Problem to solve: From the first line to the last, retype the data below exactly.

Data section:
====
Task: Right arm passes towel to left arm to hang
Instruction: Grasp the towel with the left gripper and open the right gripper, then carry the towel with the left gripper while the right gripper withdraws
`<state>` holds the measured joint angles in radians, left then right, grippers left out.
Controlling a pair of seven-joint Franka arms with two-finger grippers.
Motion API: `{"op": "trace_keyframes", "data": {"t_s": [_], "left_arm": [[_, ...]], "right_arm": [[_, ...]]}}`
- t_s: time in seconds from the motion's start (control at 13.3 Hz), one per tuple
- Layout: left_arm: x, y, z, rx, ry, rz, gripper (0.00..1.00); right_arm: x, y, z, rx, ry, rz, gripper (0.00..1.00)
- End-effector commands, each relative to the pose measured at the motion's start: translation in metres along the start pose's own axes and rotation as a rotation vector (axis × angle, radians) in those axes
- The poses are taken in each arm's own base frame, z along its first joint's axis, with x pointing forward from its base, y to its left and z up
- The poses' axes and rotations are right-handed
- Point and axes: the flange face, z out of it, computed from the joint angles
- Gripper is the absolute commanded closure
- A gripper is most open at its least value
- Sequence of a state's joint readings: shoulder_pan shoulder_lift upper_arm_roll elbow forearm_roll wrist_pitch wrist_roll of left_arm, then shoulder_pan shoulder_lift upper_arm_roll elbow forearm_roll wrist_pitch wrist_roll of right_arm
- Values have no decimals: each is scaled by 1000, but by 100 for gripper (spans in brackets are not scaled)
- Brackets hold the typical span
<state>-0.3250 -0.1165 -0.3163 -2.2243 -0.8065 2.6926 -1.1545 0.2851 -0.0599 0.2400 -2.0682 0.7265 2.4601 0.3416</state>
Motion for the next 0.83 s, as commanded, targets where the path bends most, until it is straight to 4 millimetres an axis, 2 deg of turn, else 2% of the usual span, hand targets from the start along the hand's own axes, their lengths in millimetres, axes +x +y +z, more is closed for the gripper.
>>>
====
Your response:
Task: Right arm passes towel to left arm to hang
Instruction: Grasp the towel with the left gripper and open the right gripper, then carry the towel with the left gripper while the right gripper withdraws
`<state>` holds the measured joint angles in radians, left then right, grippers left out.
Controlling a pair of seven-joint Franka arms with two-finger grippers.
Motion API: `{"op": "trace_keyframes", "data": {"t_s": [_], "left_arm": [[_, ...]], "right_arm": [[_, ...]]}}`
- t_s: time in seconds from the motion's start (control at 13.3 Hz), one per tuple
- Layout: left_arm: x, y, z, rx, ry, rz, gripper (0.00..1.00); right_arm: x, y, z, rx, ry, rz, gripper (0.00..1.00)
- End-effector commands, each relative to the pose measured at the motion's start: translation in metres along the start pose's own axes and rotation as a rotation vector (axis × angle, radians) in those axes
- The poses are taken in each arm's own base frame, z along its first joint's axis, with x pointing forward from its base, y to its left and z up
- The poses' axes and rotations are right-handed
- Point and axes: the flange face, z out of it, computed from the joint angles
- Gripper is the absolute commanded closure
- A gripper is most open at its least value
- Sequence of a state's joint readings: shoulder_pan shoulder_lift upper_arm_roll elbow forearm_roll wrist_pitch wrist_roll of left_arm, then shoulder_pan shoulder_lift upper_arm_roll elbow forearm_roll wrist_pitch wrist_roll of right_arm
- Values have no decimals: each is scaled by 1000, but by 100 for gripper (spans in brackets are not scaled)
- Brackets hold the typical span
<state>-0.3250 -0.1165 -0.3163 -2.2243 -0.8065 2.6926 -1.1545 0.2851 -0.0599 0.2400 -2.0682 0.7265 2.4601 0.3416</state>
Motion for the next 0.83 s, as commanded, targets where the path bends most, until it is straight to 4 millimetres an axis, 2 deg of turn, else 2% of the usual span, hand targets from the start along the hand's own axes, their lengths in millimetres, axes +x +y +z, more is closed for the gripper.
>>>

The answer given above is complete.